- _Work task_: A bare number is all that is needed: how many lines below contain the string "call"?

** Information shown follows **

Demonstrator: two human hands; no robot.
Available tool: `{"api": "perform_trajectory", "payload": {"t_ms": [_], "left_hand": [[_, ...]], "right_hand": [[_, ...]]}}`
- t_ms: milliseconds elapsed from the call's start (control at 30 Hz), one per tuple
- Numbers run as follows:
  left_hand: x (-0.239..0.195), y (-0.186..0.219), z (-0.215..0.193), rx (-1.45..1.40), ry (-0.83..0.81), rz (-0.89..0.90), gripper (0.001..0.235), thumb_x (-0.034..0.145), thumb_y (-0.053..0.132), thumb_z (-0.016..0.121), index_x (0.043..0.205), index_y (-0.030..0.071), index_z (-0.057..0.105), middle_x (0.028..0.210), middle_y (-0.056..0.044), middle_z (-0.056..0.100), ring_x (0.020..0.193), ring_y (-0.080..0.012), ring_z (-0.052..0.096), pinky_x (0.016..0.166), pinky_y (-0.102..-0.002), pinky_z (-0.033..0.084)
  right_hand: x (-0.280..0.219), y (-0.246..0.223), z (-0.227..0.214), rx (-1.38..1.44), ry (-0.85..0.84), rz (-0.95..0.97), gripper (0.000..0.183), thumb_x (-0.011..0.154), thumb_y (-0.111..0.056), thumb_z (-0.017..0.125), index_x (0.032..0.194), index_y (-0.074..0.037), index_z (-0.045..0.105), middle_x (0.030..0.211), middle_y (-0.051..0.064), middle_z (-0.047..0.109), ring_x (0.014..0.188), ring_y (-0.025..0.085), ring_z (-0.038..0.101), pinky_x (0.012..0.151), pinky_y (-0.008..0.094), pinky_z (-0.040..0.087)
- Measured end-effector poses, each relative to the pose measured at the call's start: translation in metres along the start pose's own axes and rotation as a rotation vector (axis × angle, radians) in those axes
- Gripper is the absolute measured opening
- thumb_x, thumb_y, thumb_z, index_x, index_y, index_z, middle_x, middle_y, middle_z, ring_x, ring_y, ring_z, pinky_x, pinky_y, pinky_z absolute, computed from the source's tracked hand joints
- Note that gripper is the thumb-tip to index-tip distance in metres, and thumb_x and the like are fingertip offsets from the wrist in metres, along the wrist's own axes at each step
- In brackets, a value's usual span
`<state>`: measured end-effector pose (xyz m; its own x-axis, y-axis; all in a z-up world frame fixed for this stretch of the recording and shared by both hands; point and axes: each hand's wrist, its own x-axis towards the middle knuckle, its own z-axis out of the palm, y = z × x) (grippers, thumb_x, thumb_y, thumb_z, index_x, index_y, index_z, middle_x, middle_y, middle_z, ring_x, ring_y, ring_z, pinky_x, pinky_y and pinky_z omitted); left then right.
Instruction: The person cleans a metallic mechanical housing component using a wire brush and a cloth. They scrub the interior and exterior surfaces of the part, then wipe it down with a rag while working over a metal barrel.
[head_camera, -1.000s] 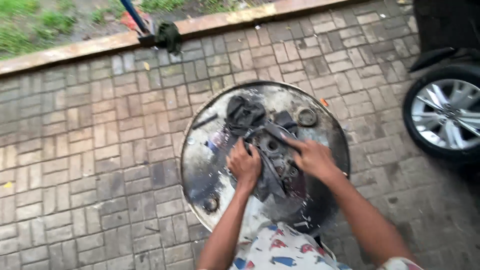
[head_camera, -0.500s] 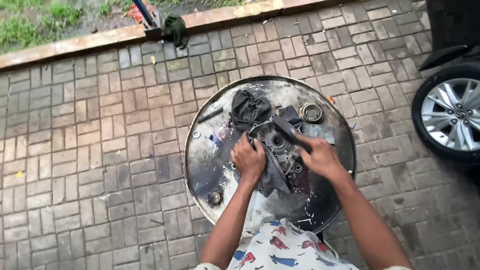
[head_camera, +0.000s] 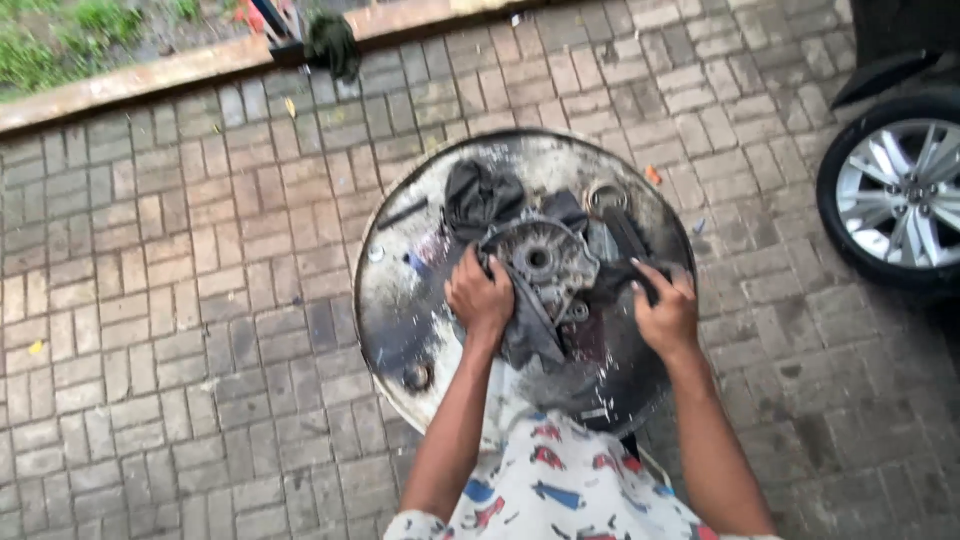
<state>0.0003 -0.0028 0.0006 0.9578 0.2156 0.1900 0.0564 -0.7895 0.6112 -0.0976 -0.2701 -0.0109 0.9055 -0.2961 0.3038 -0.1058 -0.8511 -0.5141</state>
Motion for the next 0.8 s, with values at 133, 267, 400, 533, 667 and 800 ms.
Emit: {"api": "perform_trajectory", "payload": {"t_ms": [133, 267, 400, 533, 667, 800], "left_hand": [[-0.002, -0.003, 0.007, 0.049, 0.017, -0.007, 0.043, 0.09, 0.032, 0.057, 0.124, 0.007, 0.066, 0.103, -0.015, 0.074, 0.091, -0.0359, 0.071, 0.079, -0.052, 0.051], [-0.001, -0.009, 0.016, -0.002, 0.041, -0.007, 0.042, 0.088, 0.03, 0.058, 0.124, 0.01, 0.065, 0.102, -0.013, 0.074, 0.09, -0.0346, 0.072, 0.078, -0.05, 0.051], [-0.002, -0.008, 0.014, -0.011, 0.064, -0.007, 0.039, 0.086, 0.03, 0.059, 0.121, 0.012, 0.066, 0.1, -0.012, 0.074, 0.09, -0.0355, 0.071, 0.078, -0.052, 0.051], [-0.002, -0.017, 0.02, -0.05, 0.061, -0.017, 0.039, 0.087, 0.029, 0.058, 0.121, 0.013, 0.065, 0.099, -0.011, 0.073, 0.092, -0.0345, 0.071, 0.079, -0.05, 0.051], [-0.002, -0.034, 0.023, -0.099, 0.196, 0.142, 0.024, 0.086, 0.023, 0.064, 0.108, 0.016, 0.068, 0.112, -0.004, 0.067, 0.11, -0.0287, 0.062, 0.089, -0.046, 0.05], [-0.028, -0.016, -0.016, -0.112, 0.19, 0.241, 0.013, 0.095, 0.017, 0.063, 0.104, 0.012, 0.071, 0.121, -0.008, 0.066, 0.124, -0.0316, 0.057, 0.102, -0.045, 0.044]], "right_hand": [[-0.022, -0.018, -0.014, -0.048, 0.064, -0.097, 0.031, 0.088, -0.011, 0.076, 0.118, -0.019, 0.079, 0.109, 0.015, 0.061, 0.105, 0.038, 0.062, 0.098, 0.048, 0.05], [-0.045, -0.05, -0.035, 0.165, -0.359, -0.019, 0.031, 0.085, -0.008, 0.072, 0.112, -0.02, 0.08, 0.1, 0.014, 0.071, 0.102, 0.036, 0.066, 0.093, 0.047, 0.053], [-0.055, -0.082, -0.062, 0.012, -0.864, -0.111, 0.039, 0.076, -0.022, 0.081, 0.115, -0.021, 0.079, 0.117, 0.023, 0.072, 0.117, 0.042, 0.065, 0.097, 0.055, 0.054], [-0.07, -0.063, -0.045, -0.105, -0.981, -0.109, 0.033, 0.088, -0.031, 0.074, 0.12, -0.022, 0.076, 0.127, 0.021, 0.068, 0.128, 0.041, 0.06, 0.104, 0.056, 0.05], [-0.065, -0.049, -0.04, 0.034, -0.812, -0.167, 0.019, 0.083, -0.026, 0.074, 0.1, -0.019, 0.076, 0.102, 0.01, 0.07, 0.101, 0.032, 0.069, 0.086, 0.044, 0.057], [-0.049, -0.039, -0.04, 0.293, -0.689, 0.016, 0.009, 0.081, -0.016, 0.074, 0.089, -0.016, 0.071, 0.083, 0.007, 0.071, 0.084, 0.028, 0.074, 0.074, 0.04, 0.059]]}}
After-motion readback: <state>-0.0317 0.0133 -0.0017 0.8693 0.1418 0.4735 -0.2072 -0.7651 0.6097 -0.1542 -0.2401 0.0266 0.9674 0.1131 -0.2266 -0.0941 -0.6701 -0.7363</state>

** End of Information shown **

- _Exercise output_: 2